A pared-down technical committee on immunology began meeting with Surgeon General Scheele and Dr. Salk at the National Institutes of Health at Bethesda, Md., ten miles from downtown Washington. The session lasted until 2 a.m.
Friday. Surgeon General Scheele--whose own eight-year-old son Leonard ("Bobo") had been vaccinated--testified before the House Banking and Currency Committee (which was considering the vaccine-control bills). Scheele said that all vaccine not yet shipped from the manufacturers' plants was embargoed. At Bethesda, meanwhile, the experts' meeting went on until 4 a.m.
Saturday. The Public Health Service recommended that further vaccinations, with vaccine from any source, be postponed until another statement next day.
Sunday. Surgeon General Scheele announced postponement of vaccinations. Whatever the field teams of investigators might find, two things were clear:
P: There was a hard-to-down suspicion that more live virus particles than a child can tolerate had slipped through in some of this year's vaccine.

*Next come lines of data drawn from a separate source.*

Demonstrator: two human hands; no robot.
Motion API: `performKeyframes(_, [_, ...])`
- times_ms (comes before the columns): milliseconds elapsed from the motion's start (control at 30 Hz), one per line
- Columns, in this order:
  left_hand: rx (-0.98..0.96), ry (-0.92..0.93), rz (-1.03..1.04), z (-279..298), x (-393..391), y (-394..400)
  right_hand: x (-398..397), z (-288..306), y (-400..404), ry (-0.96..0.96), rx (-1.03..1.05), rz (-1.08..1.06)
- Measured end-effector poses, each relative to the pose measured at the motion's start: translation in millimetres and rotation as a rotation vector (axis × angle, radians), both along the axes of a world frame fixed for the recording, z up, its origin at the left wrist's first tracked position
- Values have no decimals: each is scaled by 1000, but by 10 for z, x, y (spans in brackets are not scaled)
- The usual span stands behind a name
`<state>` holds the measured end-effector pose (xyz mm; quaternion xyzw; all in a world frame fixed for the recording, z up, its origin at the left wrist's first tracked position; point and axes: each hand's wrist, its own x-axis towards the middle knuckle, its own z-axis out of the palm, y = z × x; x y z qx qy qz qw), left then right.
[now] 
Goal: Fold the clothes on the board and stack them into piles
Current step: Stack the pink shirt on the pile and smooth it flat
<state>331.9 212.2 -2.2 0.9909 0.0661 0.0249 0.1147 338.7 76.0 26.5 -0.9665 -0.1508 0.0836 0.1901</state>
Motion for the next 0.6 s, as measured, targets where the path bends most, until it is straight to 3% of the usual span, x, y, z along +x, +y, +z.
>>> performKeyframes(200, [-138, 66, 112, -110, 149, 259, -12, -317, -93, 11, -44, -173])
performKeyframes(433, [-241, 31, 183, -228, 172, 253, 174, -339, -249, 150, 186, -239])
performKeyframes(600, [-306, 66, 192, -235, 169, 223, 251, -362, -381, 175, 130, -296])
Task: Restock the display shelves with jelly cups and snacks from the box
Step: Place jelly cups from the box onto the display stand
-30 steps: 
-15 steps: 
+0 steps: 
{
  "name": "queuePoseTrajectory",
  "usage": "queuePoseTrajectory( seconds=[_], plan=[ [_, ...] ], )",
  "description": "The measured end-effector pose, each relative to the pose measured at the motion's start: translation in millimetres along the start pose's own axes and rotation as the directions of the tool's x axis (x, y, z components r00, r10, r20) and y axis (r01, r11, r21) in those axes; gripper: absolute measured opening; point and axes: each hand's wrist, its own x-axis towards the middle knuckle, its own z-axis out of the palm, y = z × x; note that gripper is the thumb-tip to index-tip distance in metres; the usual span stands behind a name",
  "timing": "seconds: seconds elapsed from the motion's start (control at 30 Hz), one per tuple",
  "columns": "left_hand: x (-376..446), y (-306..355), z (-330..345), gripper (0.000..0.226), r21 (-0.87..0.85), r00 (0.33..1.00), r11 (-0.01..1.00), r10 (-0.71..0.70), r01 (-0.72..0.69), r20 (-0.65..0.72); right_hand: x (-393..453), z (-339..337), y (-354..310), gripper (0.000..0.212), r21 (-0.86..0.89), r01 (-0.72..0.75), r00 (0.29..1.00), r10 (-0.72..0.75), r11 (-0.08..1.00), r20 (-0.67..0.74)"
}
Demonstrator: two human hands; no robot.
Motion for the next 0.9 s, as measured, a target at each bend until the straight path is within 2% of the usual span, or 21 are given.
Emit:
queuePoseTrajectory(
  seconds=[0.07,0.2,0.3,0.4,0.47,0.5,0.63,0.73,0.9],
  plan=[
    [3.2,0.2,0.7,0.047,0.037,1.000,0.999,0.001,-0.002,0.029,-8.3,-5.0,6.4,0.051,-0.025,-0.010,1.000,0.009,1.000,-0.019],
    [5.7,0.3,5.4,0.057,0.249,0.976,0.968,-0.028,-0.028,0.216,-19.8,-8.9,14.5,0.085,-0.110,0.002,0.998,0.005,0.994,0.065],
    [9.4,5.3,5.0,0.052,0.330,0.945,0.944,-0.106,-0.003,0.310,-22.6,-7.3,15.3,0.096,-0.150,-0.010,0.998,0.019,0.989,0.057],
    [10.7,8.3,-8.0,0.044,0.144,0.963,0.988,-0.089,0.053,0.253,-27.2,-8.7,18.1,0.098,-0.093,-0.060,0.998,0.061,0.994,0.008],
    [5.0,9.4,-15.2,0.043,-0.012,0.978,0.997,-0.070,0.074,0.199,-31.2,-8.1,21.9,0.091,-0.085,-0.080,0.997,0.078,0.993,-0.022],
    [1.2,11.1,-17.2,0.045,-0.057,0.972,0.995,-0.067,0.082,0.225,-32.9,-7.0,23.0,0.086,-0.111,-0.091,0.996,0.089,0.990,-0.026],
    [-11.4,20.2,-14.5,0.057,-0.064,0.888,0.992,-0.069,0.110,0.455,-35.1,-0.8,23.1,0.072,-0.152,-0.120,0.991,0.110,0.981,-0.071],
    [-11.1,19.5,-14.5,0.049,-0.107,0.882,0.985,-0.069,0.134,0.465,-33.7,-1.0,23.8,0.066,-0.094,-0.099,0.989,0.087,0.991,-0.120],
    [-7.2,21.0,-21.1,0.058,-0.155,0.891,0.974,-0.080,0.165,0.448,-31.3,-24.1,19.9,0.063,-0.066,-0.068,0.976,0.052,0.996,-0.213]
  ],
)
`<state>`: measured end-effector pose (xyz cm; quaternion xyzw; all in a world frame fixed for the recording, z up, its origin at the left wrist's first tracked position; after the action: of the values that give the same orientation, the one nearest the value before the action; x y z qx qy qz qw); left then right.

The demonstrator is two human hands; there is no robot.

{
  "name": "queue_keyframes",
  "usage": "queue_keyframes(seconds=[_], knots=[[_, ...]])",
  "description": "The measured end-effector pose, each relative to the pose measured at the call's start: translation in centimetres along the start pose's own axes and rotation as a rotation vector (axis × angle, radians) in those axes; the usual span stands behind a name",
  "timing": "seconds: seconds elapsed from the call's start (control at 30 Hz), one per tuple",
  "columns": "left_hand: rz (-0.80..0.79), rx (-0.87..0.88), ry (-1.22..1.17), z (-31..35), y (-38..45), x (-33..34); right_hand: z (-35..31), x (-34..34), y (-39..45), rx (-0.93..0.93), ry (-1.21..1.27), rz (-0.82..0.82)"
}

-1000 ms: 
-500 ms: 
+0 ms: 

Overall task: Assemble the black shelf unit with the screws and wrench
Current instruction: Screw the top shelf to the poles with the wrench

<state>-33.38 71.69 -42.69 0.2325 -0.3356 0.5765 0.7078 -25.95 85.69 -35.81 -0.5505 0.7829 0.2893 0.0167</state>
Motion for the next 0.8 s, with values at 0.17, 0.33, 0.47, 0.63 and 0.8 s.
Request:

P: The simplified 1955 testing procedure (with U.S. laboratories only reading reports on tests made by manufacturers and spot-checking occasional batches of vaccine) was not good enough to detect such possible slipups. It remained to be seen whether the meticulous triple-testing of every batch used in last year's field trials would be enough for the future, or whether new procedures would have to be found.